HARUN TOKAK

Bir türkü tutturmuş gidiyor bozkırda…

Burası Tanrı Dağlarının etekleri…

Kahramanlar ülkesi…

Destanlar diyarı…

Adsız Oğlan’ın vatanı;

Kırgızistan…

Başkent Bişkek, kar, bozkır, rüzgâr kokuyor…

Bozkır üşüyor…

Bişkek titriyor…

Bişkek caddelerindeki dev panolarda “Adsız Oğlan” Cengiz Aytmatov’un resimleri var;

iki elini birden yanağına koymuş bize bakıyor.

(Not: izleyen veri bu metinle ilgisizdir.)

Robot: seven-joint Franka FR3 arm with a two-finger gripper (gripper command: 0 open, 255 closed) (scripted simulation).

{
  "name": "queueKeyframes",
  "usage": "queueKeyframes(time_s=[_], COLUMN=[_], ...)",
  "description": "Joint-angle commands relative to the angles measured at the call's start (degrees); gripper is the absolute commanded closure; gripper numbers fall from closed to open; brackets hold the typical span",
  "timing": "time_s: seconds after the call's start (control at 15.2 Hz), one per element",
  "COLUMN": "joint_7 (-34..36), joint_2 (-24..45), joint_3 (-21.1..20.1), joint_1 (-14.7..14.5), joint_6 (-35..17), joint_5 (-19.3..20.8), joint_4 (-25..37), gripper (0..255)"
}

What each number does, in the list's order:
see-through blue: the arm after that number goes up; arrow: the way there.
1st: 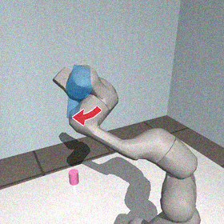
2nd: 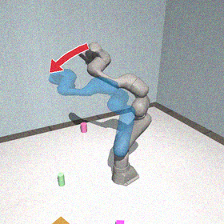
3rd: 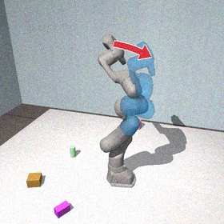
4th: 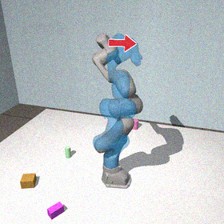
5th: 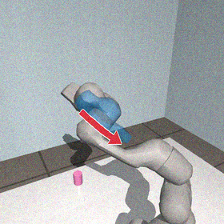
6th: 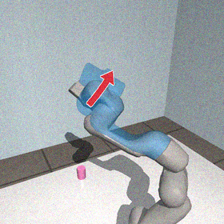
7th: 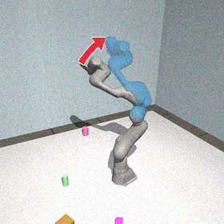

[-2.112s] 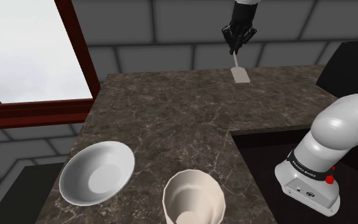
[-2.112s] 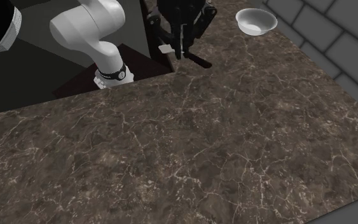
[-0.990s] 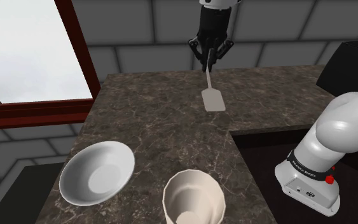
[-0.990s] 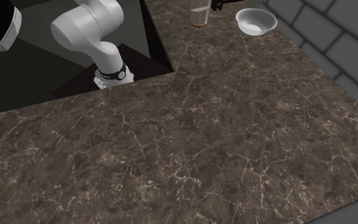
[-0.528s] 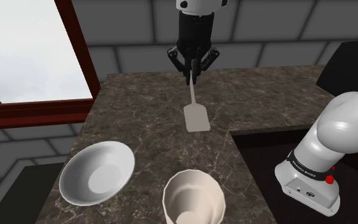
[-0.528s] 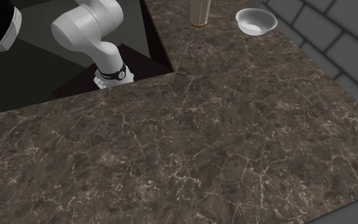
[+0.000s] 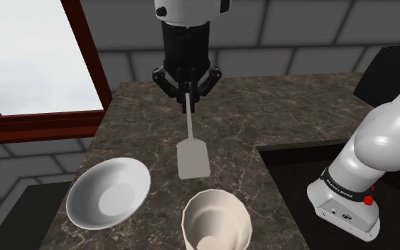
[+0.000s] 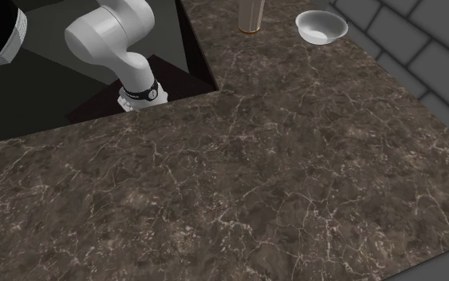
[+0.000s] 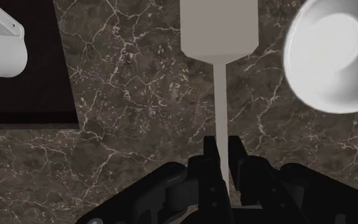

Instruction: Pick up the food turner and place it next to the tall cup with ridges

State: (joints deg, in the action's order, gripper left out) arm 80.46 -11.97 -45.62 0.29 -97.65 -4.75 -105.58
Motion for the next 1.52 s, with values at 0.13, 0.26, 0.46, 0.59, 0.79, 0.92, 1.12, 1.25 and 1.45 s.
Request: queueKeyframes(time_s=[0.13,0.26,0.46,0.59,0.79,0.92,1.12,1.25,1.45], joint_7=[10.0,15.7,15.5,15.5,15.6,15.7,16.0,16.2,16.7], joint_2=[9.8,16.2,15.7,15.5,15.4,15.4,15.6,15.9,16.4], joint_3=[-7.0,-9.8,-9.2,-9.2,-9.1,-9.1,-9.1,-9.0,-9.0], joint_1=[-1.4,-3.8,-4.0,-3.9,-3.7,-3.7,-3.7,-3.7,-3.8], joint_6=[1.3,2.6,0.2,-1.4,-3.7,-5.2,-7.5,-9.0,-11.2], joint_5=[6.8,12.1,11.7,11.5,11.5,11.5,11.8,12.0,12.5], joint_4=[7.9,12.6,9.9,8.2,5.8,4.3,2.2,0.8,-1.1], gripper=[255,255,255,255,255,255,255,255,255])
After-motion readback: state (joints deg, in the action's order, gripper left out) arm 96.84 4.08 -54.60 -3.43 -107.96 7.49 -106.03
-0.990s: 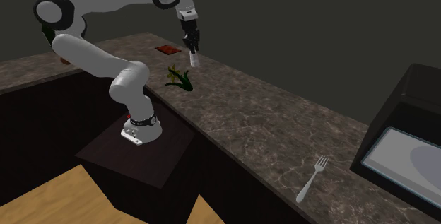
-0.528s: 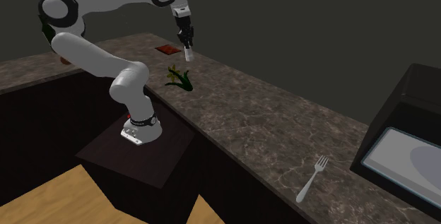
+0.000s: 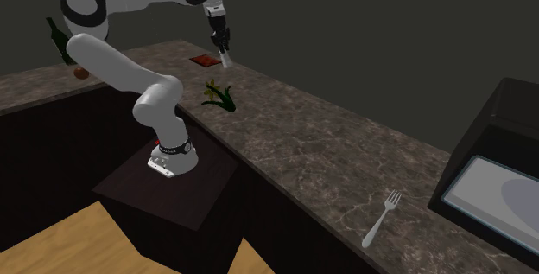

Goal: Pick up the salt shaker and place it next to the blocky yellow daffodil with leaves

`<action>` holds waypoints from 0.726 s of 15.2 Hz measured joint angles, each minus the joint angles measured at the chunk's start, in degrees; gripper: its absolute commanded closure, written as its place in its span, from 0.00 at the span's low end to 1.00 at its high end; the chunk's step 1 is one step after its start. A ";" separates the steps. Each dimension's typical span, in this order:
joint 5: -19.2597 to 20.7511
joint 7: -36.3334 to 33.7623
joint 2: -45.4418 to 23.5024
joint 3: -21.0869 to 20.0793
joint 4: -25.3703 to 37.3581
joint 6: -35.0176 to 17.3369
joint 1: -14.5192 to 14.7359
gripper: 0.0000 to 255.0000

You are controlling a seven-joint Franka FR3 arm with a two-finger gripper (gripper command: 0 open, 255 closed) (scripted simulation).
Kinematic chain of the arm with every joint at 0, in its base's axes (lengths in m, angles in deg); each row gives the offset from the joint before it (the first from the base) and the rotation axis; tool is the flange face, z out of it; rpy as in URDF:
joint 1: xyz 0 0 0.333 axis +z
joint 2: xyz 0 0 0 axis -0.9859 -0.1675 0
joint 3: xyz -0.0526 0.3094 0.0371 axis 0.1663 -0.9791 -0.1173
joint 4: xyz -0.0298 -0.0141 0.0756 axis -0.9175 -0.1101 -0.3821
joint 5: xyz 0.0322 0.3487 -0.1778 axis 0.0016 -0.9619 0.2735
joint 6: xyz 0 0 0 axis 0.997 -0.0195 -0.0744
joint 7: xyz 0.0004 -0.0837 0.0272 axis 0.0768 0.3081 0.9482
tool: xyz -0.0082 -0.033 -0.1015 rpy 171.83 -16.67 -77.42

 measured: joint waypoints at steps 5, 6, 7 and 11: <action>-0.83 -7.32 -3.72 -9.53 8.79 0.29 -4.70 1.00; -0.68 -8.57 -4.61 -11.51 10.98 0.56 -6.24 1.00; -0.81 -9.77 -5.05 -13.33 12.45 0.60 -7.32 1.00; -1.15 -14.75 -6.82 -22.67 20.43 1.20 -14.28 1.00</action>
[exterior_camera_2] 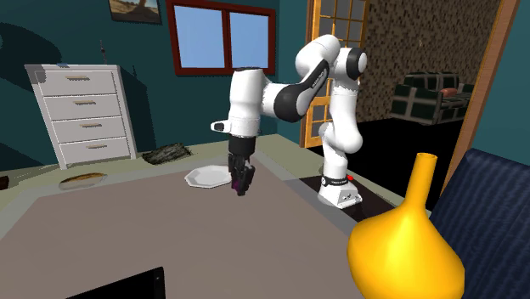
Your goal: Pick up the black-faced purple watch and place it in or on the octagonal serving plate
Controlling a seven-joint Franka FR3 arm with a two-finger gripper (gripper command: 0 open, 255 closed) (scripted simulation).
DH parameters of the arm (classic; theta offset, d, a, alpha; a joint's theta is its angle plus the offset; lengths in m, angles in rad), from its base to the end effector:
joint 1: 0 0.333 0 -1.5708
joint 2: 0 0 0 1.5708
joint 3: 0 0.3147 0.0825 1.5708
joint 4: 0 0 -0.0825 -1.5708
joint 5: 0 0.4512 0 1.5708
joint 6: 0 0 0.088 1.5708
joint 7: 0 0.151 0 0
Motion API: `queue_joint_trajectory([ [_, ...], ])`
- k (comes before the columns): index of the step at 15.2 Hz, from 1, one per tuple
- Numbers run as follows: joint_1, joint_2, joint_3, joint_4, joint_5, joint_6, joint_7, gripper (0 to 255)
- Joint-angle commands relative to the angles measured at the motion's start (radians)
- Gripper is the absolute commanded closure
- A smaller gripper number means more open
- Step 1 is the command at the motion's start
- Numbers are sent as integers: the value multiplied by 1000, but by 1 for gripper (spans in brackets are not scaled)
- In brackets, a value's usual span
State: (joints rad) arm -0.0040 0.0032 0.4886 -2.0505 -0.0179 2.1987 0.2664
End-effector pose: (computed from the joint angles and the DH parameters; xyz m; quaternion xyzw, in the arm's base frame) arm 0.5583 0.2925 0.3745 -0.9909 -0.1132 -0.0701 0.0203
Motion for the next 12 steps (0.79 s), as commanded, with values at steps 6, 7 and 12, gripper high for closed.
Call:
queue_joint_trajectory([
  [6,-82,-40,-87,-45,51,8,-198,255],
  [7,-93,-42,-100,-47,56,8,-225,255],
  [12,-150,-34,-164,-41,71,5,-353,255],
])
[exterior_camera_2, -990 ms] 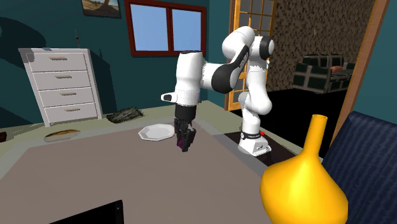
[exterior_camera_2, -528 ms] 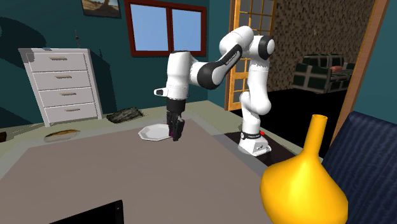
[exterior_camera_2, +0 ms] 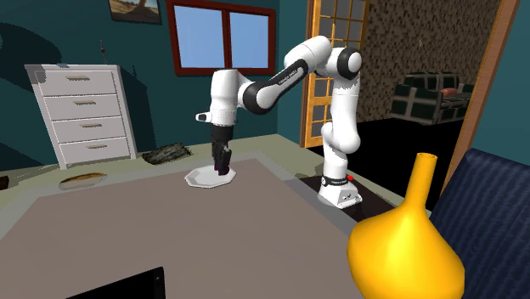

Sonsuz bir gülümseme gökçek yüzünde.

Bişkek’in caddelerinden gülümseyerek üstümüze gelen Adsız Oğlan, bozkırda başını almış gidiyor.

Sarıözek bozkırında…

Bozkırda günbatımı…

Bozkırda trenler…

Doğudan batıya, batıdan doğuya gidip gelen trenler…

Gurup yangın yeri…

Adsız Oğlan başını almış gidiyor.

Sarıözek bozkırında bir türkü tutturmuş durmadan gidiyor:

“Başın öne eğilmesin

Aldırma gönül aldırma.”

Bozkır ağlıyor ardından…

Al yazmalısı, Selvi Boylusu ağlıyor.

Asya’sı ağlıyor.

Bozkırda bir ağaç…

Bir başına…

Uçsuz bucaksız bozkırda, nöbet bekliyor.

Rüzgârın ıslıkladığı, rüzgârın kıskıvrak yakaladığı ağaç, sağa sola sallanıyor.

Evladının ardından ağıt tutan, yüreği kopan bir ana gibi…

Bozkırda bir adam yürüyor…

Bir başına…

Paltosunu çekmiş başına…

Ellerini sokmuş cebine, acıları yüklemiş sırtına bir adam yürüyor.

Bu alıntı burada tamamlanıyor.